The clinical findings characteristic of Bartter syndrome is hypokalemia, metabolic alkalosis, and normal to low blood pressure. These findings may also be caused by other conditions, which may cause confusion. When diagnosing a Bartter's syndrome, the following conditions must be ruled out as possible causes of the symptomatology:
- Chronic vomiting: These patients will have low urine chloride levels; they have relatively higher urine chloride levels.
- Abuse of diuretic medications (water pills): The physician must screen urine for multiple diuretics before a diagnosis is made.
- Magnesium deficiency and calcium deficiency: These patients will also have low serum and urine magnesium and calcium.

Patients with Bartter syndrome may also have elevated renin and aldosterone levels.
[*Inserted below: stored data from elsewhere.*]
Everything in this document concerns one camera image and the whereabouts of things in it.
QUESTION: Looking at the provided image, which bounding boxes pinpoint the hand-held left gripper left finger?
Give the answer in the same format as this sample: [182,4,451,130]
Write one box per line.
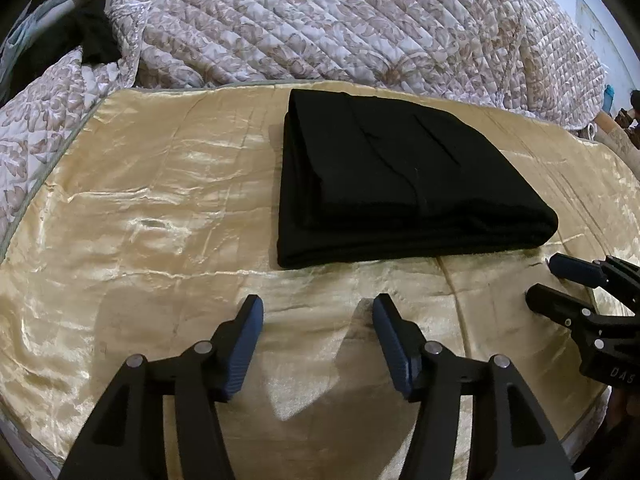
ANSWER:
[57,294,265,480]

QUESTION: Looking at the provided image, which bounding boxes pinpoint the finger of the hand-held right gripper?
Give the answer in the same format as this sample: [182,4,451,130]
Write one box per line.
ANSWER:
[548,254,640,308]
[525,283,640,343]

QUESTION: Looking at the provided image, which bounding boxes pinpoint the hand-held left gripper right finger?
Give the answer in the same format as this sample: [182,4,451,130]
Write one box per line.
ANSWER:
[372,294,576,480]

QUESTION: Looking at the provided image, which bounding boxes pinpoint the black pants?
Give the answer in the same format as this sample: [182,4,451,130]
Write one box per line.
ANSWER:
[276,88,559,269]

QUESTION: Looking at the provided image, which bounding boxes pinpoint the beige patterned cloth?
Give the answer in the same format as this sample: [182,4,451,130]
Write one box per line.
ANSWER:
[592,110,640,183]

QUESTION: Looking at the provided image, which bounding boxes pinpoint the gold satin bed sheet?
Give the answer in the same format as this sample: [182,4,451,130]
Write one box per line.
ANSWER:
[0,82,640,480]

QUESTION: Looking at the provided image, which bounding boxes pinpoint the quilted floral blanket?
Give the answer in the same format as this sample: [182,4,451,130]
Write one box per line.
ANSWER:
[0,0,608,246]

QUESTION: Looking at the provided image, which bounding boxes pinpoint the dark cloth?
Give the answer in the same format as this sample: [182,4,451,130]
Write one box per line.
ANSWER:
[10,0,121,93]

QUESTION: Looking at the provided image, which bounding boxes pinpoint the dark clothing pile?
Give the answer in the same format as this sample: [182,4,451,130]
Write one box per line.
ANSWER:
[0,0,116,73]

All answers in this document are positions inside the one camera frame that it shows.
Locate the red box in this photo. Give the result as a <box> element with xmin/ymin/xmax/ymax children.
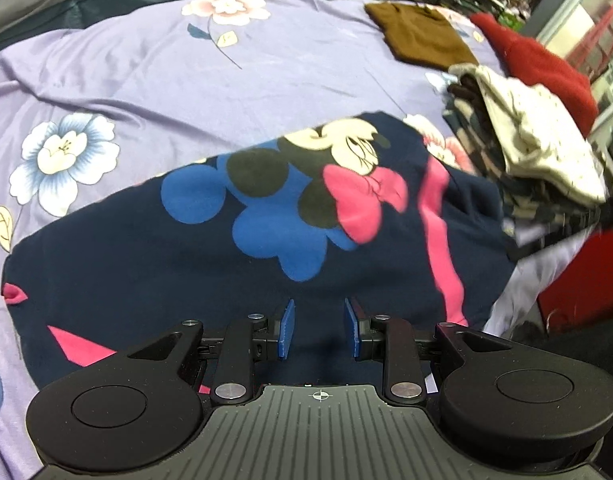
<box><xmin>537</xmin><ymin>230</ymin><xmax>613</xmax><ymax>333</ymax></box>

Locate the dark beige checkered garment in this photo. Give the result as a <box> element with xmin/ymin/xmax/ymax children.
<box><xmin>439</xmin><ymin>75</ymin><xmax>602</xmax><ymax>236</ymax></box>

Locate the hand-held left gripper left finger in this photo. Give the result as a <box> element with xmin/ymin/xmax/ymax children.
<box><xmin>128</xmin><ymin>299</ymin><xmax>296</xmax><ymax>406</ymax></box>

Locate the white dotted garment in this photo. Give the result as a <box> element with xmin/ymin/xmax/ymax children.
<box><xmin>449</xmin><ymin>62</ymin><xmax>610</xmax><ymax>206</ymax></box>

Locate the brown garment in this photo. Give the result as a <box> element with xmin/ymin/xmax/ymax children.
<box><xmin>364</xmin><ymin>2</ymin><xmax>480</xmax><ymax>68</ymax></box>

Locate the navy cartoon mouse print garment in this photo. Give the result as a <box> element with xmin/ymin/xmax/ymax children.
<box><xmin>1</xmin><ymin>110</ymin><xmax>520</xmax><ymax>396</ymax></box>

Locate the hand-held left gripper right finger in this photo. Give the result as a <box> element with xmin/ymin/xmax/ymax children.
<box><xmin>343</xmin><ymin>297</ymin><xmax>515</xmax><ymax>407</ymax></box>

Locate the red garment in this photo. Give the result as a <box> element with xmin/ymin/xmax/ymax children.
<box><xmin>469</xmin><ymin>12</ymin><xmax>600</xmax><ymax>136</ymax></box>

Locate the purple floral bedsheet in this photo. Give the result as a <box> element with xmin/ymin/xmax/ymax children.
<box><xmin>0</xmin><ymin>0</ymin><xmax>592</xmax><ymax>480</ymax></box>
Prenatal Bartter syndrome can be associated with polyhydramnios.

===Related conditions===
- Bartter and Gitelman syndromes are both characterized by low levels of potassium and magnesium in the blood, normal to low blood pressure, and hypochloremic metabolic alkalosis.

However, Bartter syndrome is also characterized by high renin, high aldosterone, hypercalciuria, and an abnormal Na^{+}-K^{+}-2Cl^{−} transporter in the thick ascending limb of the loop of Henle, whereas Gitelman syndrome causes hypocalciuria and is due to an abnormal thiazide-sensitive transporter in the distal segment.
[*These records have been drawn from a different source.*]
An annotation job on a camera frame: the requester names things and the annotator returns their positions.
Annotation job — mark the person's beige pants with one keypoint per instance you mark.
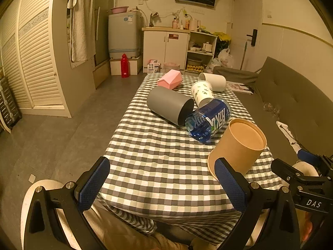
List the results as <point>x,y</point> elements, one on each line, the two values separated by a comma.
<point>122,229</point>

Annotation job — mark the black crate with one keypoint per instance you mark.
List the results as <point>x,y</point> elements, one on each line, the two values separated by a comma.
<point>9,106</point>

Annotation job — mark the grey checkered tablecloth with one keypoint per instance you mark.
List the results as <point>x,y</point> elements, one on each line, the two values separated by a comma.
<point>156,156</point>

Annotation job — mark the white door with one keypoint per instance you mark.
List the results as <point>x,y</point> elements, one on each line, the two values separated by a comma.
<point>245,13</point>

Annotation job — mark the white hanging towel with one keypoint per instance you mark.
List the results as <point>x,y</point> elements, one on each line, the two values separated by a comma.
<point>82,23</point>

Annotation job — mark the egg tray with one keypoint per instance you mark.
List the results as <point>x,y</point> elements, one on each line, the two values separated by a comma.
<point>195,68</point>

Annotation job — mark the white louvered wardrobe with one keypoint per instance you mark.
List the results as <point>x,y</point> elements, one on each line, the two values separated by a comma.
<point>33,57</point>

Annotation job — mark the grey sofa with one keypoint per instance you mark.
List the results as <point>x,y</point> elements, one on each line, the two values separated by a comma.
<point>291,93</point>

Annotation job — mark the dark grey cup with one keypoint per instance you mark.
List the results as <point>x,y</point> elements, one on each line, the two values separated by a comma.
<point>166,104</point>

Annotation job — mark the magazine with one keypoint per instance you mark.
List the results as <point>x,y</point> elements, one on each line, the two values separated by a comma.
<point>239,87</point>

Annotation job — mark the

Pseudo-Bartter's syndrome is a syndrome of similar presentation as Bartter syndrome but without any of its characteristic genetic defects. Pseudo-Bartter's syndrome has been seen in cystic fibrosis, as well as in excessive use of laxatives.

Whole-exome sequencing is a commonly used technique to identify the genetic causes of Bartter syndrome, but some cases require the use of whole-genome sequencing as disease may be caused by mutations in deep intronic (non-coding) regions of the genome.

==Treatment==
Medically supervised sodium, chloride and potassium supplementation is necessary, and spironolactone can be also used to reduce potassium loss. Free and unqualified access to water is necessary to prevent dehydration, as patients maintain an appropriate thirst response. In severe cases where supplementation alone cannot maintain biochemical homeostasis, nonsteroidal anti-inflammatory drugs (NSAIDs) can be used to reduce glomerular filtration and can be very useful, although may cause gastric irritation and should be administered alongside stomach acid suppression therapies. Angiotensin-converting enzyme (ACE) inhibitors can also be used to reduce glomerular filtration rate. In young babies and children, a low threshold to check serum electrolytes during periods of illness compromising fluid intake is necessary.
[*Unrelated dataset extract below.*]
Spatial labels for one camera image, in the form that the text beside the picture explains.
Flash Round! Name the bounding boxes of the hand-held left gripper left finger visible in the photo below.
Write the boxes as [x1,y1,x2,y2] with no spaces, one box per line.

Surveillance renal ultrasound should be employed to monitor for the development of nephrocalcinosis, a common complication which further augments urinary concentrating difficulty.

==Prognosis==
The limited prognostic information available suggests that early diagnosis and appropriate treatment of infants and young children with classic Bartter Syndrome may improve growth and perhaps intellectual development. On the other hand, sustained hypokalemia and hyperreninemia can cause progressive tubulointerstitial nephritis, resulting in end-stage kidney disease (kidney failure). With early treatment of the electrolyte imbalances, the prognosis for patients with classic Bartter Syndrome is good.

==History==
The condition is named after Dr. Frederic Bartter, who, along with Dr. Pacita Pronove, first described it in 1960 and in more patients in 1962.